This is not news to Canadians who’ve been paying taxes for years but a new report puts actual figures to what they already know anecdotally: more and more of their money is going to taxes.
A report from the economically conservative and libertarian-leaning think-tank, The Fraser Insistute says Canadians now pay more in taxes than they do for food, shelter and clothing combined.
The report says that in 1961, some 34% of Canadian salaries went to taxes, but by 2014, 42% of their earnings went to the government.
According to the study, the average Canadian family in 2014 earned an income of $79,010 and paid total taxes equaling $33,272 (42.1%) ,compared with the 1961 average income of $5,000 and a total tax bill of $1,675 (33.5%).
Charles Lammam is co-author of the Canadian Consumer Tax Index study.
Quoted in the National Post newspaper he says, “As the tax bill grows, there is less money available for families to spend on things they want to spend on, to save for retirement or their kids education, or even to pay down their household debt,”
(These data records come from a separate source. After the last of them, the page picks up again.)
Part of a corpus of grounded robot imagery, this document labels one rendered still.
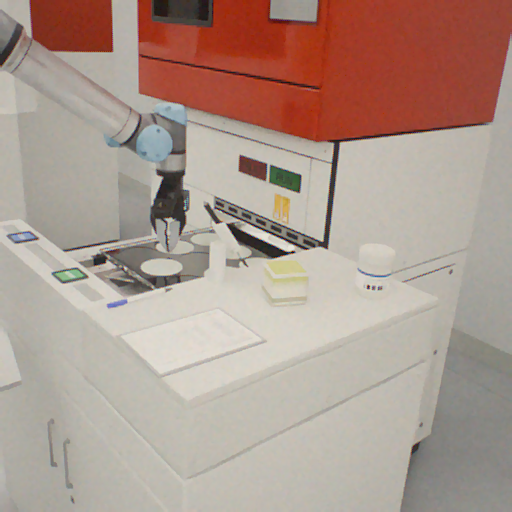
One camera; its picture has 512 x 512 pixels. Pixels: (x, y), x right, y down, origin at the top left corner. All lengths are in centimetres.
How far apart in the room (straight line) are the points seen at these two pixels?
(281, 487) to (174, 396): 33
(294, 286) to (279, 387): 23
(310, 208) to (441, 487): 122
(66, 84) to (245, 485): 79
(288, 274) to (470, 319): 205
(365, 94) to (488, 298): 174
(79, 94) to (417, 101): 85
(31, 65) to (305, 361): 72
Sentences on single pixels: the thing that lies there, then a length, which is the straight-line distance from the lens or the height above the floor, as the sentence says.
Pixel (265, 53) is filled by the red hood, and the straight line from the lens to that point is 152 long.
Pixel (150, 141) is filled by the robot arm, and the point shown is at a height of 123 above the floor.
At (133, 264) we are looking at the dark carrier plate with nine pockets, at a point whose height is 90.
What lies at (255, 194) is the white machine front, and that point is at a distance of 166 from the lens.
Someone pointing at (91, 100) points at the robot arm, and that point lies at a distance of 125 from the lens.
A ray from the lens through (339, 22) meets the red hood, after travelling 139.
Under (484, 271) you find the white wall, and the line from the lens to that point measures 301.
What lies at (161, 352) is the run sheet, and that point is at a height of 97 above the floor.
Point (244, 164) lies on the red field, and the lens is 168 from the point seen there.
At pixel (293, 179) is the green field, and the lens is 153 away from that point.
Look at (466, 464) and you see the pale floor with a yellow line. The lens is 247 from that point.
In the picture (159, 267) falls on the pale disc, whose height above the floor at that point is 90.
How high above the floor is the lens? 148
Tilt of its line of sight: 22 degrees down
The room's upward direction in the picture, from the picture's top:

The report notes that the average family tax bill rose by 1,886 percent between 1961-2014, while average income rose by only 1,480 percent.
The tax rate increases also greatly surpassed increases in food costs (561 percent) and clothing (819 percent). Housing/shelter costs rose 1,366 percent.
The study says that even after taking inflation into account taxes have risen 149.2 percent.
The report notes also that in recent years taxation has not equaled government spending and that governments have borrowed to make up the difference through deficit budgets. The report says this money must be paid back so deficit budgets must be considered as deferred taxes. Taking that into account, taxation rates would be even higher at over 44 percent.